Les anciens chefs de l’USAID attaquent les critiques, défendent la promotion de l’avortement par l’USAID
WASHINGTON, D.C. 9 mai (C-Fam) Sept anciens directeurs du Bureau de la population et de la santé génésique de l’USAID ont envoyé une lettre au Congrès dénonçant le fait que les employés de l’USAID sont des « gauchistes radicaux » et défendant le financement de la planification familiale internationale.
Malgré les contraintes juridiques et politiques imposées par le Congrès, au fil des ans, le Bureau de la population et de la santé génésique de l’USAID a été la division du gouvernement américain la plus responsable du financement du lobby international de l’avortement.
Les anciens administrateurs insistent sur le fait qu’ils ont « dûment mis en œuvre les directives de l’administration et du Congrès, y compris la politique de Mexico ». La politique de Mexico a été le premier décret mis en œuvre par le président Ronald Reagan en 1984, et rétabli par plusieurs présidents depuis, qui bloque le financement américain aux groupes étrangers qui promeuvent ou fournissent des avortements. Le financement direct par les É.‐U. de l’avortement à l’étranger était déjà interdit par l’amendement Helms de 1973 au Foreign Assistance Act.
La mise en œuvre par les administrateurs de la loi et de la politique pro-vie s’est toujours faite à contrecœur. J. Joseph Speidel, qui a dirigé le bureau de 1978 à 1983, a raconté dans une histoire orale que « [e]n bien que l’amendement Helms ait dit que nous ne pouvions pas fournir de méthodes d’avortement, nous avons quand même fait des recherches. Nous avons dû mettre un terme à cela avec Reagan. »
Speidel s’est vanté que, malgré le fait que les personnes nommées par des partis politiques soient assignées comme chiens de garde au bureau, « il leur a fallu des mois, sinon des années, pour comprendre ce qui se passait ». Cela montre la difficulté qu’ont les présidents conservateurs lorsqu’ils s’opposent à l’État bureaucratique, majoritairement de gauche.
Speidel a quitté le bureau peu avant l’annonce de la politique de Mexico.

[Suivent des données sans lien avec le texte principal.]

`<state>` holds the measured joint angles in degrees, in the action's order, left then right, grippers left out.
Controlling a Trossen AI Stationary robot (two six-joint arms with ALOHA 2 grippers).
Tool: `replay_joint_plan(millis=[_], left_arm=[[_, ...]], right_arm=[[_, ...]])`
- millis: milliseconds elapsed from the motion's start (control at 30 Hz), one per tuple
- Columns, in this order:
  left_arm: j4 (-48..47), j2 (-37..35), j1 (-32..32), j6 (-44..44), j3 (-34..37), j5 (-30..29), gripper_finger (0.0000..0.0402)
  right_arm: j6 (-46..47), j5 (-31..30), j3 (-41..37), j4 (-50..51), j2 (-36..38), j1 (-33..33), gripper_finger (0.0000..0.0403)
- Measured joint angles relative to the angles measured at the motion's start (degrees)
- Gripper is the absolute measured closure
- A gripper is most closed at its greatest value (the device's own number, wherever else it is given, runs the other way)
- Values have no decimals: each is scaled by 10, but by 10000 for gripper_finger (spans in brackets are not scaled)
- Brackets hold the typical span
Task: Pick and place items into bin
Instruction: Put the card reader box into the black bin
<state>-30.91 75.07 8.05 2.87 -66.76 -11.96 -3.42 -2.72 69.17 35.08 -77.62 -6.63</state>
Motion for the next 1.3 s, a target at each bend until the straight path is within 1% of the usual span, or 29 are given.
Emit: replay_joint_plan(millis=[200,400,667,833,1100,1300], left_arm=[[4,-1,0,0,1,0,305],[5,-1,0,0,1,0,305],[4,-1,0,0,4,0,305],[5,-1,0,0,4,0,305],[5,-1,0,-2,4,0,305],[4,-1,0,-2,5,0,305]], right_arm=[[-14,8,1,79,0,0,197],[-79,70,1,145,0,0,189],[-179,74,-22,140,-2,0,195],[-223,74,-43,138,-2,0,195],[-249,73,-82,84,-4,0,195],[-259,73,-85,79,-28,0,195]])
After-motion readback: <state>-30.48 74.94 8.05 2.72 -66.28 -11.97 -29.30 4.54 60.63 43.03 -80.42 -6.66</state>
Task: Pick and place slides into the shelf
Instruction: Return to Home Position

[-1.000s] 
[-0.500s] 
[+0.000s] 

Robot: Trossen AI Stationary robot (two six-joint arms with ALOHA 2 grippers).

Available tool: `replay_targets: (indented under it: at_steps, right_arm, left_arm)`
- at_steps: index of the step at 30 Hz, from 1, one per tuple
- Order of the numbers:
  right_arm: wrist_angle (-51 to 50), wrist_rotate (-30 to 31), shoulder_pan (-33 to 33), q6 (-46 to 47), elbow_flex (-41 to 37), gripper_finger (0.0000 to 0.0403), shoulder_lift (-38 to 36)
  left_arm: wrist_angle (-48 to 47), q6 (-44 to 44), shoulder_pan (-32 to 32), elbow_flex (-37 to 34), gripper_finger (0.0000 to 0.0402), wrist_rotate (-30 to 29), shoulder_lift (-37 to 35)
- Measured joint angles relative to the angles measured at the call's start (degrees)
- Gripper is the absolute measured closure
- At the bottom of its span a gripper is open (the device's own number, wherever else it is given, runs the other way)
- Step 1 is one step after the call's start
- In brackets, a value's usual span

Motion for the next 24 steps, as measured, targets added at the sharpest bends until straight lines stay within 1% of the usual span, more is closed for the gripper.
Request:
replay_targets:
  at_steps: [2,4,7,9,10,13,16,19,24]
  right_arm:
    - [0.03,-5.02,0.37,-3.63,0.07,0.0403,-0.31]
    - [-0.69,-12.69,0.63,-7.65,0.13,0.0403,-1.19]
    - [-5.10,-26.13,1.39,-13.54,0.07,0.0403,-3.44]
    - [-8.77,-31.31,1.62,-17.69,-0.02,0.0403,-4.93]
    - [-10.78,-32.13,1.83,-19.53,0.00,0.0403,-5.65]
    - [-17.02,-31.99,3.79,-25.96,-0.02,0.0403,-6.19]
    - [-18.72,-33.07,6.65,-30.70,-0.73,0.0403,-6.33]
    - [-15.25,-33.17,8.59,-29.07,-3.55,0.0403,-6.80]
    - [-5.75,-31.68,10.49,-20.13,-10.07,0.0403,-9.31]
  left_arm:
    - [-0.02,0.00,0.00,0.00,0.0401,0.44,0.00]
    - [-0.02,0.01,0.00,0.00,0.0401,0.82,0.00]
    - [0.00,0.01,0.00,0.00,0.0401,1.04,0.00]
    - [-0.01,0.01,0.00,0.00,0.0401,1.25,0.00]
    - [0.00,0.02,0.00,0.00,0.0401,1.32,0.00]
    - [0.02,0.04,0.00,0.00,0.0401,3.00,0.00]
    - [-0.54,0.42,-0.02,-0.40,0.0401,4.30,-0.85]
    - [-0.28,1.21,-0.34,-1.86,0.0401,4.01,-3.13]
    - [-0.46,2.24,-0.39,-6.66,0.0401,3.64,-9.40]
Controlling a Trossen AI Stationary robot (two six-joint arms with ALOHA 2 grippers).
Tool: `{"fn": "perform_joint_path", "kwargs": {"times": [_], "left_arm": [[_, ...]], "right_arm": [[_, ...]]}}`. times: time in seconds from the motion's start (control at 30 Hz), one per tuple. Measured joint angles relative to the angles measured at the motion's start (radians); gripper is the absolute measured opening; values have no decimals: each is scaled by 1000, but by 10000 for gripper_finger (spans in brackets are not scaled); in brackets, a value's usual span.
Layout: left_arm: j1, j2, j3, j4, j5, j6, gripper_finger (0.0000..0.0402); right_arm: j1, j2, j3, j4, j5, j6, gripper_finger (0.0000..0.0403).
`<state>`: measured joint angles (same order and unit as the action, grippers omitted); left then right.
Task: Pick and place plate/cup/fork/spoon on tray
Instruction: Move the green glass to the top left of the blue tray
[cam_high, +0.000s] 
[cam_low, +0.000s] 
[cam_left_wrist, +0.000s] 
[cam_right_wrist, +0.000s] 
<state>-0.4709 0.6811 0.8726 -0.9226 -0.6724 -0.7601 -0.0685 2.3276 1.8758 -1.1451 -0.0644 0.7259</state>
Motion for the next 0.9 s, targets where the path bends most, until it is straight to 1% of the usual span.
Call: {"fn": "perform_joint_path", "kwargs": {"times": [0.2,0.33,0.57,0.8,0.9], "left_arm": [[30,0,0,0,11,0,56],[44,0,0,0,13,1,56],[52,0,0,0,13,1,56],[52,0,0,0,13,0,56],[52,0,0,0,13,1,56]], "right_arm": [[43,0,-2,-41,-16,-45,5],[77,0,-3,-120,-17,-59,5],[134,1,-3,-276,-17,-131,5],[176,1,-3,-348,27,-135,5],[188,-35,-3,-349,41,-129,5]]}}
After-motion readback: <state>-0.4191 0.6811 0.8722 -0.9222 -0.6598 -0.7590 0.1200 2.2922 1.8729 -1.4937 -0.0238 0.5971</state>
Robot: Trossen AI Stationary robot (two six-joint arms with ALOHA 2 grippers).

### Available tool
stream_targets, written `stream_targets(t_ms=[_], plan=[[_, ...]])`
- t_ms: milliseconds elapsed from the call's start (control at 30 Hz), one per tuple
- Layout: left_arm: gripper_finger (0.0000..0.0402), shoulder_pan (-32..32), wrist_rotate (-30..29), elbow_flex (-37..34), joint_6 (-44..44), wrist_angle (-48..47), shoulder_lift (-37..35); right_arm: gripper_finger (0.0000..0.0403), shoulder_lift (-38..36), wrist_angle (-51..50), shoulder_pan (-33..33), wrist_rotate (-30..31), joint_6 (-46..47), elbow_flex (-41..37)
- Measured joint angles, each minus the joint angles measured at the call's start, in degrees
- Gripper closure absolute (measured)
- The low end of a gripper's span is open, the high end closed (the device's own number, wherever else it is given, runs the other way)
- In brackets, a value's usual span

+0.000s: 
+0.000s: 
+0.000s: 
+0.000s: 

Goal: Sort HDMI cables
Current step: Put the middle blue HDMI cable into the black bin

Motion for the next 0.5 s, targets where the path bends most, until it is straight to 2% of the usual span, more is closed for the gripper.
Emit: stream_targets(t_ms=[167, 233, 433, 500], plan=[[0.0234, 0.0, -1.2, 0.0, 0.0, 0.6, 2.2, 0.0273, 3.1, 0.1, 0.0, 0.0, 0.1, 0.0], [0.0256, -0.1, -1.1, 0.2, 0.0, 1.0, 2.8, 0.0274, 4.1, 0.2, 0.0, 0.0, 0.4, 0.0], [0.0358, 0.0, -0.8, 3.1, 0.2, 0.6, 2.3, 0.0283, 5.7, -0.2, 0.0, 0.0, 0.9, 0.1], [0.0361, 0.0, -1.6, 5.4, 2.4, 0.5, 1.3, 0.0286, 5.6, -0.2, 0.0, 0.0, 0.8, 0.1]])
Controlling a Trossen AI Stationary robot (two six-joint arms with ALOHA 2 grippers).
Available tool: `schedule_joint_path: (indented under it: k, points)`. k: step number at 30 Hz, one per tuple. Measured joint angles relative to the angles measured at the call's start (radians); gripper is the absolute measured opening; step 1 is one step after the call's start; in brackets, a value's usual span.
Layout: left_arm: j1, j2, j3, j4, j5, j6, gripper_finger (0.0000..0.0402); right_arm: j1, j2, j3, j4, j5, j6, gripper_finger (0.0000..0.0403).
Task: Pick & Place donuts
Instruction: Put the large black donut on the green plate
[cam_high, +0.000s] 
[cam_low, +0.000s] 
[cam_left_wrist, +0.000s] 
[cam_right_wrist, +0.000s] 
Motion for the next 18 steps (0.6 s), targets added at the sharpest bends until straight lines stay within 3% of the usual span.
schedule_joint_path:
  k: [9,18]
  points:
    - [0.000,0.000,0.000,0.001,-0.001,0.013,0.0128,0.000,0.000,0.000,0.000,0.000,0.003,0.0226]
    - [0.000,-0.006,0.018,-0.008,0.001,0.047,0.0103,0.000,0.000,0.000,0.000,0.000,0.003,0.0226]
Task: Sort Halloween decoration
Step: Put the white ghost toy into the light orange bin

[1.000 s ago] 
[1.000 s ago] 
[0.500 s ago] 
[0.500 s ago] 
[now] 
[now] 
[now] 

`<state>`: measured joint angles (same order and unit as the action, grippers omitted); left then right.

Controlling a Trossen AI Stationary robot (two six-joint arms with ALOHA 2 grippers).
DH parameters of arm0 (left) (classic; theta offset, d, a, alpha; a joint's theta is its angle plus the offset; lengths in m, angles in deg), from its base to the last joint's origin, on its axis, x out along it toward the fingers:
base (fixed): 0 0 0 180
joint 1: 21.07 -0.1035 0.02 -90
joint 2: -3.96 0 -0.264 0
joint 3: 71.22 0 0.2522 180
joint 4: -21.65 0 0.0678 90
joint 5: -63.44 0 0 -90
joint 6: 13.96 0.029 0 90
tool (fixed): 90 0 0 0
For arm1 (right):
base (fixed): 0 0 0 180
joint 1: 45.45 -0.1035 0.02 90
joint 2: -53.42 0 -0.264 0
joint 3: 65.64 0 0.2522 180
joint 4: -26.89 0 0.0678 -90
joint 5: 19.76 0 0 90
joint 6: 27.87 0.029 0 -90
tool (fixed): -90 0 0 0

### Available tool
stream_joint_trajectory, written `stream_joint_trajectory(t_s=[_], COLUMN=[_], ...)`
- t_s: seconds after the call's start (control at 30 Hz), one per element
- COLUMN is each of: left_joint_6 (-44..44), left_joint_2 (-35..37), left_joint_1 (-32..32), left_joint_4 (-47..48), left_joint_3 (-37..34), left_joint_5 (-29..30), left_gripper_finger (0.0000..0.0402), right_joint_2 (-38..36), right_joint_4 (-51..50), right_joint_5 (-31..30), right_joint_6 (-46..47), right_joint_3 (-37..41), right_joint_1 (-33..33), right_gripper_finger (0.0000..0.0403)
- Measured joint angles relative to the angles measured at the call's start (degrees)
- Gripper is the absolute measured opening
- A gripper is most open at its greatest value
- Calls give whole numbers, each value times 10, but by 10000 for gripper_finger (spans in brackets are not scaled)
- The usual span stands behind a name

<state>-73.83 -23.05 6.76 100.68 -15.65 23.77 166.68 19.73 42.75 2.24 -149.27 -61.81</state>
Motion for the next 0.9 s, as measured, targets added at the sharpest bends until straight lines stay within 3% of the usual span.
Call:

Selon son successeur, Steven Sinding, Speidel « a coécrit un article sur l’avortement qui a été porté à l’attention de la police de la vérité au sein de l’agence et a entraîné sa démission forcée ».
Sinding a pris la parole lors d’un événement organisé par le Wilson Center en 2015, aux côtés des autres anciens et actuels directeurs de bureau, à l’exception de Speidel.
Alors que leur récente lettre au Congrès ne mentionne qu’une seule fois l’avortement, arguant qu’il peut être évité par un recours accru à la planification familiale, les directeurs ont ouvertement plaidé en faveur de l’avortement lorsque les contraintes politiques ne les limitaient pas. Elizabeth Maguire, qui a dirigé le bureau de 1993 à 1999, a ensuite dirigé l’organisation Ipas, qui se concentre sur la promotion et la fourniture d’avortements à l’échelle internationale. Après son mandat, Speidel a travaillé pour l’organisation pro-avortement Population Action International. Mme Sinding a ensuite été directrice générale de la Fédération internationale pour la planification familiale (FIPP). Margaret Neuse (2000-2006) a été membre du conseil d’administration de EngenderHealth, organisation pro-avortement.
Duff Gillespie (1986-1993) a raconté dans son histoire orale qu’il avait travaillé à l’USAID avant l’adoption de l’amendement Helms : « Il y a eu une folie qui n’a jamais été reprise ». Il se rappelle avoir volé à l’étranger avec « trois valises. L’un serait pour vos vêtements, l’autre serait des contraceptifs et l’autre serait des kits d’aspiration sous vide. » Celles-ci ont été utilisées pour effectuer des avortements, et Gillespie a rappelé les boîtes de stockage d’entre eux dans son sous-sol. « De temps en temps, un de mes enfants s’y mettait et ils fabriquaient d’excellents pistolets à eau. »
Gillespie a qualifié la politique de Mexico de « détestable » lors de l’événement du Wilson Center, bien qu’il ait admis à contrecœur lors d’une discussion distincte : « Je dirais que oui, malheureusement, cela fonctionne » pour réduire le plaidoyer en faveur de l’avortement.
Tout au long de son existence, et malgré la loi et les politiques contraires, l’attitude du bureau de planification familiale de l’USAID et de ses directeurs pourrait se résumer dans les mots de Speidel : « Même s’il y a des discours sur l’avortement, il ne devrait pas être une méthode de planification familiale, bien sûr qu’elle l’est et bien sûr [comment] elle devrait être ».